After weeks of meetings between various public sectors and private sector actors, the Government analyzes the publication of a decree for the opening of the transport payment system which currently centralizes the SUBE card and thus allows different means of payment to coexist, such as credit or debit cards, when traveling on trains, buses or subways.
Specifically, the Government works for repeal by presidential decree the “exclusivity” that the SUBE card maintains to this day, and its administrator Nación Servicios, to allow public transport users across the country to pay with other means of payment. Sources from the Transport Secretariat confirmed to Clarín: “Work is underway for a complete upgrade that will transform the SUBE into digital and open. In this sense, all the most favorable options for users are evaluated.”
Although the opening of the SUBE system has been on the table for years, conversations have accelerated with the change of government, while user complaints about the lack of plastic to pay for transport and difficulties in registering cards have grown. The Government, in fact the deadline he had set for registering the SUBE had to expirewhich is a requirement for passengers to be able to maintain a lower fare and not receive the increases that apply starting this month.
The issue is on the agenda of several agencies: the Ministry of Transportation itself, the Secretary of Commerce and the Central Bank, which now takes the lead in these negotiations. A month ago, a pro MP, Damián Arabia, presented a bill to Congress eliminate the obligation for transport companies to make tariffs with this system and allow the “universalisation of payment methods”.
However, since the parliamentary discussion is late, the Government does not rule out making this change through a decree repealing the one signed in 2009 by Cristina Fernández de Kirchner with which the Single Electronic Ticket System and the Framework Agreement were implemented . which established that Nación Servicios, dependent on the Banco Nación will be the body responsible for managing this fund.
Arabia pointed out that this public-private entity charges transportation companies 7% of what the user pays per ticket, “while credit cards can by law charge 1.6% of the transaction.” According to BCRA data, in February $22.4 billion in travel was moved.

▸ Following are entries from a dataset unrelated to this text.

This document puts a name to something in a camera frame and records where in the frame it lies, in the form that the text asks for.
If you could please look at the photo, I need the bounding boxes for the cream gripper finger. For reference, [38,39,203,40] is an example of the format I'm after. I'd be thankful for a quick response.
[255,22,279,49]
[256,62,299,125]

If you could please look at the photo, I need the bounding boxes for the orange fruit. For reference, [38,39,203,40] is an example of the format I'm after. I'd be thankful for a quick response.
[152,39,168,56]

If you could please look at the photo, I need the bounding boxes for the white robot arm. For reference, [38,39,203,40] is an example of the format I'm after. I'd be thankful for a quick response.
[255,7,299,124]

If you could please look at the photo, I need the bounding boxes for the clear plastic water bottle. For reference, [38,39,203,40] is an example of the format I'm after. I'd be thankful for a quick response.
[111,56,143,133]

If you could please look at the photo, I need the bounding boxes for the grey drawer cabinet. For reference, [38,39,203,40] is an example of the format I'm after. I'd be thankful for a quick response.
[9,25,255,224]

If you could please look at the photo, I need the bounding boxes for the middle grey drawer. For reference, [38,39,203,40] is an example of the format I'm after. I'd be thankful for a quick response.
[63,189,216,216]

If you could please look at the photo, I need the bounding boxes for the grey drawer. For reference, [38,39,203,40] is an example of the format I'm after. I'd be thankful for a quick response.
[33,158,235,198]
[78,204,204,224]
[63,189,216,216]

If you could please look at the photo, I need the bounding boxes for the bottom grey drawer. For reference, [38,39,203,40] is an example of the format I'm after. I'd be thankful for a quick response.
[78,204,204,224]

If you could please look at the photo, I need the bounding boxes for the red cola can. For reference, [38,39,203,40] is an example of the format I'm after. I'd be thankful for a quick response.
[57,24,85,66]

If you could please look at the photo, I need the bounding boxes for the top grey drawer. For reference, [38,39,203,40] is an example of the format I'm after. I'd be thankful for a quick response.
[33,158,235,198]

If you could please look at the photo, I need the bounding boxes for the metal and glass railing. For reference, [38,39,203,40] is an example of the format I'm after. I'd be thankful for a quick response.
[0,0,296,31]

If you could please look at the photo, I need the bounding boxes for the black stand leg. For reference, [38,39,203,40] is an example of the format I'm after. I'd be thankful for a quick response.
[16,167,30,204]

Granting Nación Servicios the exclusivity of SUBE administration is the necessary step to then allow other administrators of cards, virtual wallets and other players to “enter” the payment system.
The Central Bank will subsequently have the task of designing the procedures so that, based on the NFC (Near Field Communication) technology used by SUBE and which is present in most of the contactless cards that banks and fintechs offer their customers, they can be paid directly with these cards.
According to Visa data, 85% of the plastics that the brand has active in the country have contactless technology.
You will therefore have to make an investment to be able to include any card in the charging terminals already installed in the subways, trains and buses. In the private sector it is not excluded that this happens through a UTE (Transitional Union of Enterprises). As published Clarion, In the city of Buenos Aires, the project to include other forms of payment in the payment of the subway ticket is already at an advanced stage.